EXERCISE BRIEF
The word "white" occurs in some of the lines below; copy each of those lines.

DATA SECTION
·····

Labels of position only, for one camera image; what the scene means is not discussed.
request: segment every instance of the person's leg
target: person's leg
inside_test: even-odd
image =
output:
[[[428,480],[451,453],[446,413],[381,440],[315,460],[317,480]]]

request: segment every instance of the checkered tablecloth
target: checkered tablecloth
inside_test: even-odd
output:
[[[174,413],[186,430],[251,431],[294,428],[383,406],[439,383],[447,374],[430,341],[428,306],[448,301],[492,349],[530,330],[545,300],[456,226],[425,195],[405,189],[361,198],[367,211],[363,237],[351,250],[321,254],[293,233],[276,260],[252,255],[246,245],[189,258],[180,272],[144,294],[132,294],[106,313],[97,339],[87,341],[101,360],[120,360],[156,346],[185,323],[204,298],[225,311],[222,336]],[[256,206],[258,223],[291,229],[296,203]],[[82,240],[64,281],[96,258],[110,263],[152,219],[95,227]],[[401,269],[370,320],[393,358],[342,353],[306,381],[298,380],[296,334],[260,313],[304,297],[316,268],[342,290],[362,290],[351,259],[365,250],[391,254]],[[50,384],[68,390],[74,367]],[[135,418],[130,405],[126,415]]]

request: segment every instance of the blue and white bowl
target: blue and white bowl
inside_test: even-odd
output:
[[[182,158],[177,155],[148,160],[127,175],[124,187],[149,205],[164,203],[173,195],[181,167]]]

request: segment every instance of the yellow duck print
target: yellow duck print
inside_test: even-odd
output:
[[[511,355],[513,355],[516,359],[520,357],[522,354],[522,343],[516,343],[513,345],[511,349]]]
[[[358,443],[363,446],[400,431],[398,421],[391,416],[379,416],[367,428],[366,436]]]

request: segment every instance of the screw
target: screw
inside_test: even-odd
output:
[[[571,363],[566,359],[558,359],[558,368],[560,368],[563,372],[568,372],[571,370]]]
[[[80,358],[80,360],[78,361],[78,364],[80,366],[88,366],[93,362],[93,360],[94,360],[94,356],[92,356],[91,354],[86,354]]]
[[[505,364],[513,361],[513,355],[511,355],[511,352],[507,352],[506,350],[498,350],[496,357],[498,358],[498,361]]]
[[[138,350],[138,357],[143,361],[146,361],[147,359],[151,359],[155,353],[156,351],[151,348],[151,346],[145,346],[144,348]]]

·····

EXERCISE SOLUTION
request: segment every instance of the blue and white bowl
target: blue and white bowl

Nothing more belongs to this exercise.